Well it can be users and/or features. A feature might give you an advantage in your bundle that you can't otherwise build.
Right, in that case I completely agree with you.
> If it would take them less than 500 years, then, in some sense, Discord isn't 10 billion dollars worth of software.

If someone wants software now, rather than in 450 years it may be worth paying a premium.

> If it would take them less than 500 years, then, in some sense, Discord isn't 10 billion dollars worth of software.

I think the problem is that this random group of people could never create Discord.

They could create a superficially similar chat application, but it’s just as likely to be worse as better.

You seem to think Discord can be recreated by throwing people and money at the problem.

History shows it cannot. Discord is on another league in terms of technical and usability excellence when compared to competition.

History shows that Large Companies tend to fail when recreating products because of internal politics and initiatives (outside of the core goal), not because they physically can't.
I am not sure what exactly makes Discord so attractive. Let's for the sake of the argument say it is a low-latency noise cancellation technology.

No amount of dev + test + management can get that technology in 500 or 5000 years. You need researchers, and they need to be smart or lucky enough to give you a competitive result.

>I am not sure what exactly makes Discord so attractive. Let's for the sake of the argument say it is a low-latency noise cancellation technology.

Discord is not popular because the technology is advanced. It got popular earlier on because the UIs for alternatives were garbage and they nailed the ease of multiple servers/channels/etc.

The entire point is that discord could be easily reproduced from a software perspective. That won’t matter thought because the users won’t be on the new network and will have no incentive to switch.

If Microsoft buys Discord I think several people would be looking to switch.
If you've never used Discord before, then it just feels like another chat application with a "gamer" theme. In reality, it's so much more and I think startups could actually do a lot more using Discord instead of Slack/Zoom.

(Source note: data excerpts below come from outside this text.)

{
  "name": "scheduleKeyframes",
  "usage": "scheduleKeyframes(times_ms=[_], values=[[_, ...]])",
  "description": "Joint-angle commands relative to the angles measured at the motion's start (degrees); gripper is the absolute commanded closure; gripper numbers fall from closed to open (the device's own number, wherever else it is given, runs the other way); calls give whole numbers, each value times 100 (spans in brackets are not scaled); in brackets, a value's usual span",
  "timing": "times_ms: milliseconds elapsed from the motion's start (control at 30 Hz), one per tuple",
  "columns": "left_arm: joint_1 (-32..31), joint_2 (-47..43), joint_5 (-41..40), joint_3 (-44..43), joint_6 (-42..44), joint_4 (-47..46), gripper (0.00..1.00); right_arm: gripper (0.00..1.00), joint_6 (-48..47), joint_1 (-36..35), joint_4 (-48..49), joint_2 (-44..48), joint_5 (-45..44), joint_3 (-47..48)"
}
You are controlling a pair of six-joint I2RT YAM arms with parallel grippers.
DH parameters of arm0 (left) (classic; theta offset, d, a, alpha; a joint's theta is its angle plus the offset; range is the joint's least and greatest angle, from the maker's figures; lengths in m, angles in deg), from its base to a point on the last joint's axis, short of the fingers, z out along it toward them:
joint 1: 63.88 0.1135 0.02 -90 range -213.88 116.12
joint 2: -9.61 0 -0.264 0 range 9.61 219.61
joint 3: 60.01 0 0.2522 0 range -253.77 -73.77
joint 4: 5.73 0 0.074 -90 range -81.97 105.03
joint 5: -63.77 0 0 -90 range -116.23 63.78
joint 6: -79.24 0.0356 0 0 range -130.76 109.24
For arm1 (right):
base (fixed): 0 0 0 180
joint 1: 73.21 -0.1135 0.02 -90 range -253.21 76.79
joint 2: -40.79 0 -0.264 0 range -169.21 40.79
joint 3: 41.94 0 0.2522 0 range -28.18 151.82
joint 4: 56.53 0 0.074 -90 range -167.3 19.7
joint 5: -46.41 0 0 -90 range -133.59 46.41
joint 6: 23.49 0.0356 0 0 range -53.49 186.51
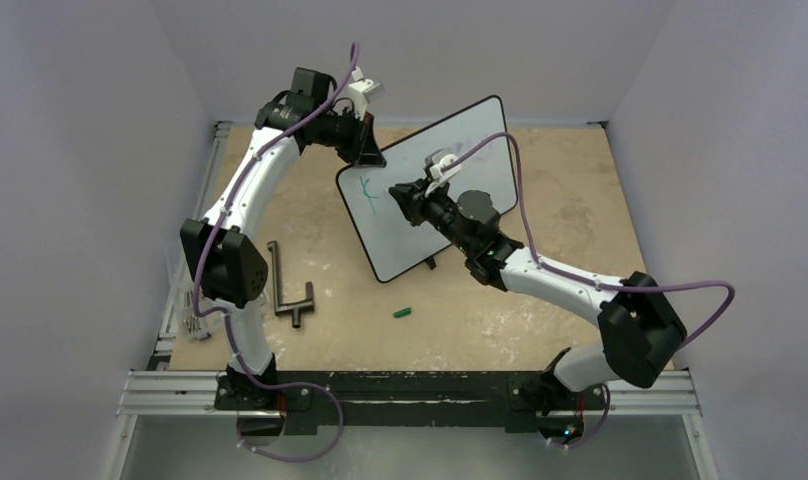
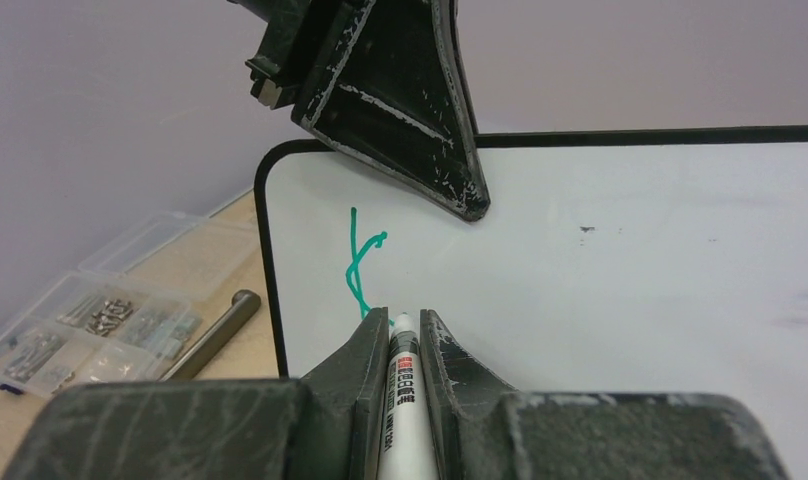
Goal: Write a sentence on the whiteboard
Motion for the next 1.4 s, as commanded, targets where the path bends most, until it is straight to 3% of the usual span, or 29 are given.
scheduleKeyframes(times_ms=[0, 1000, 1367], values=[[-217, 224, -1060, 295, 634, 812, 100, 100, 105, 26, 263, -137, 128, 233], [-296, 180, -1139, 358, 669, 791, 100, 100, 106, 255, -44, -684, 109, 1007], [-298, 163, -1136, 334, 652, 789, 100, 100, 92, 263, -94, -629, 132, 883]])
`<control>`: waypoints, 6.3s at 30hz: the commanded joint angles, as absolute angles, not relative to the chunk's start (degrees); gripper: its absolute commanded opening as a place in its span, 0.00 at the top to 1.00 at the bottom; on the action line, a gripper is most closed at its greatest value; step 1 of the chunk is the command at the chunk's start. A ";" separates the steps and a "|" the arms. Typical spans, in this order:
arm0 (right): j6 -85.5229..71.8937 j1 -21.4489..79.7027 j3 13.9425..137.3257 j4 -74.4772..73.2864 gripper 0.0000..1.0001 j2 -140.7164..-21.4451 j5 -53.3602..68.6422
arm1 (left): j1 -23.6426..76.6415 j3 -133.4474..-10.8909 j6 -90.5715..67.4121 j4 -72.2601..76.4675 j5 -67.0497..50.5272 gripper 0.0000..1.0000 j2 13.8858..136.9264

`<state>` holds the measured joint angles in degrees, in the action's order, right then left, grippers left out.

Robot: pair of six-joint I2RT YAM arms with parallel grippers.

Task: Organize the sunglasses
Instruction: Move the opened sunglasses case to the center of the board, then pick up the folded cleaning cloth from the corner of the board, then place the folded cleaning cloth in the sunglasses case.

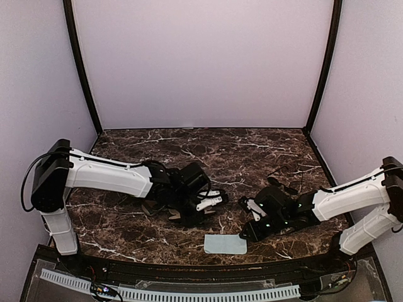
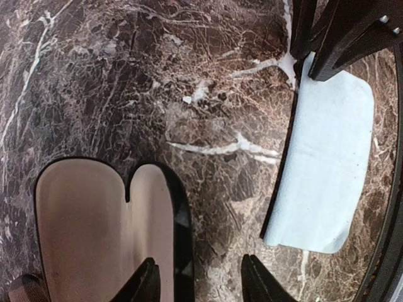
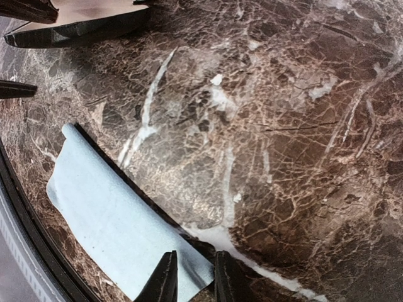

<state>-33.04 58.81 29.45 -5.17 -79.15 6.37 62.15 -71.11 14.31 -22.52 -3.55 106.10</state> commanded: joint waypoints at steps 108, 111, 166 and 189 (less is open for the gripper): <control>-15.23 55.74 60.67 -9.15 1.00 -95.93 10.55 | 56.80 -53.00 -14.09 -24.43 -1.98 1.00 81.89; -15.28 55.26 62.05 -9.53 1.00 -97.58 10.81 | 55.60 -53.00 -14.14 -24.10 -2.01 1.00 82.85; -13.90 52.12 69.03 -14.24 1.00 -105.84 12.68 | 50.01 -58.99 -12.86 -24.10 -4.02 1.00 92.69; -13.02 52.21 67.72 -15.52 1.00 -106.10 15.56 | 50.01 -58.91 -11.82 -24.72 -5.95 1.00 95.01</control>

The UI is really simple to navigate. If you set up roles properly, it's really easy to automate certain things. There's a massive bot ecosystem. The voice, video chat, and screen share features are so much simpler to use than any other product I've used before. The thing that I find insane is that it's 100% free to use.

I did exactly this: initially I was going to go with Slack because the bots API was nicer and they had slash commands, but in the end Discord is just so much more pleasant to use, and it even started adding slash commands now.

My one wish would be an easy way to handle multiple accounts.

Can't deny Microsoft finally nailed the single identity. It shows in teams b2b use.
I thought they collect a lot of data with desktop clients, including what apps you use and when.
There is an optional feature that let's you share what game you are currently playing to other people. It works by listing the current processes and matching against a preexisting list of games. If it finds a match it will set that as your current game assuming the setting for that is enabled.
What was attractive is that it had extremely low friction to onboard new members into a community. Click a link, type your name, and you are now a part of whatever community.

Compare that to skype where you had to download a whole piece of software, register a new account, go to your email to activate your account, click the link for the community group chat, and then you can finally start talking in a single channel.

The next best thing IMO - Element - takes a few seconds to send and deliver a message and up to 10 seconds to initiate a voice call. Has no voice sub-rooms with auto voice detection, either.
It’s a free beer carbon copy of Slack except it uses single account for all instances. And they have the voice channel feature, but that’s kind of an aside.
I wouldn't call it carbon copy. Slack's performance is abysmal (while Discord is relatively snappy), and this is, interestingly, toxic to Electron, as Slack is frequently used as reference to assert that Electron applications perform poorly.